● Prompt: Would you print the whole listing again, exactly?

● Material provided:
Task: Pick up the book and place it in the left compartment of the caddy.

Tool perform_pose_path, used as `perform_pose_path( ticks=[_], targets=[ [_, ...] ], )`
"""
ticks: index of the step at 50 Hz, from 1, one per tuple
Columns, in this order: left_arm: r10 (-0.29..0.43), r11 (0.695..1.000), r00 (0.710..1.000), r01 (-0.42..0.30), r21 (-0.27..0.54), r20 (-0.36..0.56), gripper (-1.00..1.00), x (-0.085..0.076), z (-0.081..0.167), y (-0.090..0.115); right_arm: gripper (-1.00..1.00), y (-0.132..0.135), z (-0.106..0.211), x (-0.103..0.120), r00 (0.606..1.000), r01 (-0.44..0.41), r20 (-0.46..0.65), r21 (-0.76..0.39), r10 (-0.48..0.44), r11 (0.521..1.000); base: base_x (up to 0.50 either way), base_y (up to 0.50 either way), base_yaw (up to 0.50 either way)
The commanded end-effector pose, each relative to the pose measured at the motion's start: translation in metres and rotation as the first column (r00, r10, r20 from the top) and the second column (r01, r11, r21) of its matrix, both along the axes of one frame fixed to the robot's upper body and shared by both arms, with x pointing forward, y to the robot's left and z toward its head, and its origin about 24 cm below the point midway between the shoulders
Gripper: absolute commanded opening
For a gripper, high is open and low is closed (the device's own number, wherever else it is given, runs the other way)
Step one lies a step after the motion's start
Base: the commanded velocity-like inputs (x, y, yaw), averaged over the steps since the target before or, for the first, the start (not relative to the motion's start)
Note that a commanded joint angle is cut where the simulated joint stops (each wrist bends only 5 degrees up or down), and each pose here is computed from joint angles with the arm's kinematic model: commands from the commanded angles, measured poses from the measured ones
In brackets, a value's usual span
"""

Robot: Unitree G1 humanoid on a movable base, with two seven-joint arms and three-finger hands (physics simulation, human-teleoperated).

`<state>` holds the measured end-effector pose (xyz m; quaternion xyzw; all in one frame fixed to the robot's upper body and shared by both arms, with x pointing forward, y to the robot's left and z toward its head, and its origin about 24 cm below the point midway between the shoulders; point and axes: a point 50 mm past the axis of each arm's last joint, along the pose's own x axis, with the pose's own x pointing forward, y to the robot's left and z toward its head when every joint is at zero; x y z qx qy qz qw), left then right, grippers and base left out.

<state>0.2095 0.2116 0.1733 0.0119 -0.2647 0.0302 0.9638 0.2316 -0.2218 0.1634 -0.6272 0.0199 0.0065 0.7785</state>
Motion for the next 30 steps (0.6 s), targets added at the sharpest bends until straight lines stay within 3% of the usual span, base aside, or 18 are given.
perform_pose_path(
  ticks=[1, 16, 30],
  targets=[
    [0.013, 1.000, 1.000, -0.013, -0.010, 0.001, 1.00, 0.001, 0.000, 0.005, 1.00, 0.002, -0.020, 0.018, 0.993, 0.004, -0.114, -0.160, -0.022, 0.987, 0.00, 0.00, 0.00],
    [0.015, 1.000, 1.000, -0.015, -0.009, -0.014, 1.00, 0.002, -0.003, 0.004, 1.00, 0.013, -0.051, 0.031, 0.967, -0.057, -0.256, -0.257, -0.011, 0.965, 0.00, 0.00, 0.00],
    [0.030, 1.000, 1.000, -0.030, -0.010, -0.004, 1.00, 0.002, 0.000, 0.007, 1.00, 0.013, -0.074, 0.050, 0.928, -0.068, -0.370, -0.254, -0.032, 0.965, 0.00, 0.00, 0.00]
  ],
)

● Written solution:
Task: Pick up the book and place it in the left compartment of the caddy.

Tool perform_pose_path, used as `perform_pose_path( ticks=[_], targets=[ [_, ...] ], )`
"""
ticks: index of the step at 50 Hz, from 1, one per tuple
Columns, in this order: left_arm: r10 (-0.29..0.43), r11 (0.695..1.000), r00 (0.710..1.000), r01 (-0.42..0.30), r21 (-0.27..0.54), r20 (-0.36..0.56), gripper (-1.00..1.00), x (-0.085..0.076), z (-0.081..0.167), y (-0.090..0.115); right_arm: gripper (-1.00..1.00), y (-0.132..0.135), z (-0.106..0.211), x (-0.103..0.120), r00 (0.606..1.000), r01 (-0.44..0.41), r20 (-0.46..0.65), r21 (-0.76..0.39), r10 (-0.48..0.44), r11 (0.521..1.000); base: base_x (up to 0.50 either way), base_y (up to 0.50 either way), base_yaw (up to 0.50 either way)
The commanded end-effector pose, each relative to the pose measured at the motion's start: translation in metres and rotation as the first column (r00, r10, r20 from the top) and the second column (r01, r11, r21) of its matrix, both along the axes of one frame fixed to the robot's upper body and shared by both arms, with x pointing forward, y to the robot's left and z toward its head, and its origin about 24 cm below the point midway between the shoulders
Gripper: absolute commanded opening
For a gripper, high is open and low is closed (the device's own number, wherever else it is given, runs the other way)
Step one lies a step after the motion's start
Base: the commanded velocity-like inputs (x, y, yaw), averaged over the steps since the target before or, for the first, the start (not relative to the motion's start)
Note that a commanded joint angle is cut where the simulated joint stops (each wrist bends only 5 degrees up or down), and each pose here is computed from joint angles with the arm's kinematic model: commands from the commanded angles, measured poses from the measured ones
In brackets, a value's usual span
"""

Robot: Unitree G1 humanoid on a movable base, with two seven-joint arms and three-finger hands (physics simulation, human-teleoperated).

`<state>` holds the measured end-effector pose (xyz m; quaternion xyzw; all in one frame fixed to the robot's upper body and shared by both arms, with x pointing forward, y to the robot's left and z toward its head, and its origin about 24 cm below the point midway between the shoulders; point and axes: a point 50 mm past the axis of each arm's last joint, along the pose's own x axis, with the pose's own x pointing forward, y to the robot's left and z toward its head when every joint is at zero; x y z qx qy qz qw), left then right, grippers and base left out.

<state>0.2095 0.2116 0.1733 0.0119 -0.2647 0.0302 0.9638 0.2316 -0.2218 0.1634 -0.6272 0.0199 0.0065 0.7785</state>
Motion for the next 30 steps (0.6 s), targets added at the sharpest bends until straight lines stay within 3% of the usual span, base aside, or 18 are given.
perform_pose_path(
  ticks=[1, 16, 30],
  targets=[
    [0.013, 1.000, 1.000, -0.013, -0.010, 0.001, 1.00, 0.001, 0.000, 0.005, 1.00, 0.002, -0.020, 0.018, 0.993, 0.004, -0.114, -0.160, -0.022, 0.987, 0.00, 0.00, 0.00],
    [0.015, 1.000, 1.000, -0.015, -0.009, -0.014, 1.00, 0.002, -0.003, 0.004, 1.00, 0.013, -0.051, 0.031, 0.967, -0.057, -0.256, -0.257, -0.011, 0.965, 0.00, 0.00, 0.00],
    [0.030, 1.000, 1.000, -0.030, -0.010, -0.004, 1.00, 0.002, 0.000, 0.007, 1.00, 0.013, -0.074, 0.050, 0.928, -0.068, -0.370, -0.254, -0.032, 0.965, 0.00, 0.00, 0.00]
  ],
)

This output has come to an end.